### PROBLEM TO WORK ON
Return the records below from the line containing "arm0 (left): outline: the" onward, exactly, through and including the last line.

### DATA IN THIS EXERCISE
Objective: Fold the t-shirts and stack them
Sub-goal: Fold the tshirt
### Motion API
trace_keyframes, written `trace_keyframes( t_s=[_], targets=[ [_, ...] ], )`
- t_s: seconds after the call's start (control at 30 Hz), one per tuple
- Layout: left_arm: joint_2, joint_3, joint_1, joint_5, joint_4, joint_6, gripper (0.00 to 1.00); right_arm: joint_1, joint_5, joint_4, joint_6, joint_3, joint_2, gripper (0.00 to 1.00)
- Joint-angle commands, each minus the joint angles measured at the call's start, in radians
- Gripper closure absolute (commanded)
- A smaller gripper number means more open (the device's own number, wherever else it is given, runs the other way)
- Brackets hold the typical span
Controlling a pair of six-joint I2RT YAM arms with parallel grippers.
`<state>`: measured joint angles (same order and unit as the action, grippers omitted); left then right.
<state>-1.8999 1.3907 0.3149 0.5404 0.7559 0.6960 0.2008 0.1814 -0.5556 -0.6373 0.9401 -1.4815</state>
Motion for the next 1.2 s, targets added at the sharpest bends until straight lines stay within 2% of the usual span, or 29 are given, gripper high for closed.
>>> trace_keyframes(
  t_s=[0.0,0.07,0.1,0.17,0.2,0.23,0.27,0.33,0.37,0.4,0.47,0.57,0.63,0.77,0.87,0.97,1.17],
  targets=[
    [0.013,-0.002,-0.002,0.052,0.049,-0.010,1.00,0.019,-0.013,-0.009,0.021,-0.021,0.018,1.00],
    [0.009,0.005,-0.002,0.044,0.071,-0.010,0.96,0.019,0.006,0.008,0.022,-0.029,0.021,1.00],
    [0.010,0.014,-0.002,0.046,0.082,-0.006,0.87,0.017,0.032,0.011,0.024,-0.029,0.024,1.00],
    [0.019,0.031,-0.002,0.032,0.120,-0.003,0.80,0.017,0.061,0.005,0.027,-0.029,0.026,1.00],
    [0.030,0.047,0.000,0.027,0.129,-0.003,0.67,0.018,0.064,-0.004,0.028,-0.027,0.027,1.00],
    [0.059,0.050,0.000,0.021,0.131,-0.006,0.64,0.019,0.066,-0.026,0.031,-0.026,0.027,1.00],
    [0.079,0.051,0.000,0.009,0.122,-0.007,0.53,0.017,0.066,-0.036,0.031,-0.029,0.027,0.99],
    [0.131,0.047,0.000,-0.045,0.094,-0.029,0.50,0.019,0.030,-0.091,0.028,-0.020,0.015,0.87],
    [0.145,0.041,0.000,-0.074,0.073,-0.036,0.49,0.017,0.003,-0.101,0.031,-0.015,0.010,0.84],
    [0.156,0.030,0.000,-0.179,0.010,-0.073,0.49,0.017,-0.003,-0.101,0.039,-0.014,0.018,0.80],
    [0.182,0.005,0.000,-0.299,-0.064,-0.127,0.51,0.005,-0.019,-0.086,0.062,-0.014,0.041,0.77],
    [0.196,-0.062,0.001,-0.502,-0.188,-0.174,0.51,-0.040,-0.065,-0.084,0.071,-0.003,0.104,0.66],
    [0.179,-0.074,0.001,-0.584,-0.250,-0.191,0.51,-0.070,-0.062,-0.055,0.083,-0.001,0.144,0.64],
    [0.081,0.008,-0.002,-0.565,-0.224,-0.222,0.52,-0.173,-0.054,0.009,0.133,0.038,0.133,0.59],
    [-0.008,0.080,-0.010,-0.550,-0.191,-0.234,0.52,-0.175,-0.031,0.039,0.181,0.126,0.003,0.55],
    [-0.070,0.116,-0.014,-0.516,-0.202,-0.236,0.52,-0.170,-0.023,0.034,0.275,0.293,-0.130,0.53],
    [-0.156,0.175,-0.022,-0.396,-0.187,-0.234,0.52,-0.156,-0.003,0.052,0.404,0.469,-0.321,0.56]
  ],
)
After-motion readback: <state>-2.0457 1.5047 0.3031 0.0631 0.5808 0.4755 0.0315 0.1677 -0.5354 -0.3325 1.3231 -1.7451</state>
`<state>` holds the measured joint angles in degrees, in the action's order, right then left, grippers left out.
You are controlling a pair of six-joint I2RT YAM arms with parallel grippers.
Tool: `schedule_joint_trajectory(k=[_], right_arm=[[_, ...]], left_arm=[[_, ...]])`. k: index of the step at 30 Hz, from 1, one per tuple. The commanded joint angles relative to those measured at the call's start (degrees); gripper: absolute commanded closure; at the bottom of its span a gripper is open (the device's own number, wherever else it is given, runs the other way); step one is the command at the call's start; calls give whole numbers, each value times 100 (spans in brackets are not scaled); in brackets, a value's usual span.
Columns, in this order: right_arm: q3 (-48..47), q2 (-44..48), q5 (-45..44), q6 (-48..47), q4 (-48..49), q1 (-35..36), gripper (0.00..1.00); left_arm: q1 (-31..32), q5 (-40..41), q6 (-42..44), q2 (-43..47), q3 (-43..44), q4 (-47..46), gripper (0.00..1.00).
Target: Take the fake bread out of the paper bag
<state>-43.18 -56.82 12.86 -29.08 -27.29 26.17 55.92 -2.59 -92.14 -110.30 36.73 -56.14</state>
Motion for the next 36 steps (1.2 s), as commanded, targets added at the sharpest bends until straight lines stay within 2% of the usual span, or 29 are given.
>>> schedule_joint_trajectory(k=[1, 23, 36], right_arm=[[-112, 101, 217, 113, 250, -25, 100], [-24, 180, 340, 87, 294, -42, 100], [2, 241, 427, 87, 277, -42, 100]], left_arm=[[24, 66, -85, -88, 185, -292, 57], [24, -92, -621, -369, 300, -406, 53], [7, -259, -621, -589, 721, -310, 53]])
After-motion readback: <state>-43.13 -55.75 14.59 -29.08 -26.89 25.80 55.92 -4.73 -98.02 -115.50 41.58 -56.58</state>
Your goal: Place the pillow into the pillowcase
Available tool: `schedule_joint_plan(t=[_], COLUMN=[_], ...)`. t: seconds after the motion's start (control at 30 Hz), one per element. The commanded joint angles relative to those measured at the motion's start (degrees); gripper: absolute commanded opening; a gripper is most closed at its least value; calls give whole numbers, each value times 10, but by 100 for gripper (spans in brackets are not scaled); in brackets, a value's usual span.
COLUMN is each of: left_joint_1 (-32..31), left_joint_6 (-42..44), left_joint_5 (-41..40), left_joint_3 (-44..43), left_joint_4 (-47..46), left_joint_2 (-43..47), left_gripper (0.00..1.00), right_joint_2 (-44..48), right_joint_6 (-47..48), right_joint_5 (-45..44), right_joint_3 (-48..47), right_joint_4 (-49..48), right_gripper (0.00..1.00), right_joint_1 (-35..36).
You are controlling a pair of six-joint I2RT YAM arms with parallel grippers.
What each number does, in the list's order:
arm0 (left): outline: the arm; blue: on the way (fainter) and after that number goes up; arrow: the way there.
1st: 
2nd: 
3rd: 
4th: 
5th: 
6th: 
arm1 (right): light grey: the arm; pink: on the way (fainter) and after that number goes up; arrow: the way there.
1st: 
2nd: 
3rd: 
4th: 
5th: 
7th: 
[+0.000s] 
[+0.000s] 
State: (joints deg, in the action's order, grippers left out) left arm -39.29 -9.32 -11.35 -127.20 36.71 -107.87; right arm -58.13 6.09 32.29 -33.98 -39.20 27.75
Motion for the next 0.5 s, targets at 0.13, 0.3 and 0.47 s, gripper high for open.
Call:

### ANSWER TO THIS PROBLEM
arm0 (left): outline: the arm; blue: on the way (fainter) and after that number goes up; arrow: the way there.
1st: 
2nd: 
3rd: 
4th: 
5th: 
6th: 
arm1 (right): light grey: the arm; pink: on the way (fainter) and after that number goes up; arrow: the way there.
1st: 
2nd: 
3rd: 
4th: 
5th: 
7th: 
[+0.000s] 
[+0.000s] 
State: (joints deg, in the action's order, grippers left out) left arm -39.29 -9.32 -11.35 -127.20 36.71 -107.87; right arm -58.13 6.09 32.29 -33.98 -39.20 27.75
Motion for the next 0.5 s, targets at 0.13, 0.3 and 0.47 s, gripper high for open.
Call:

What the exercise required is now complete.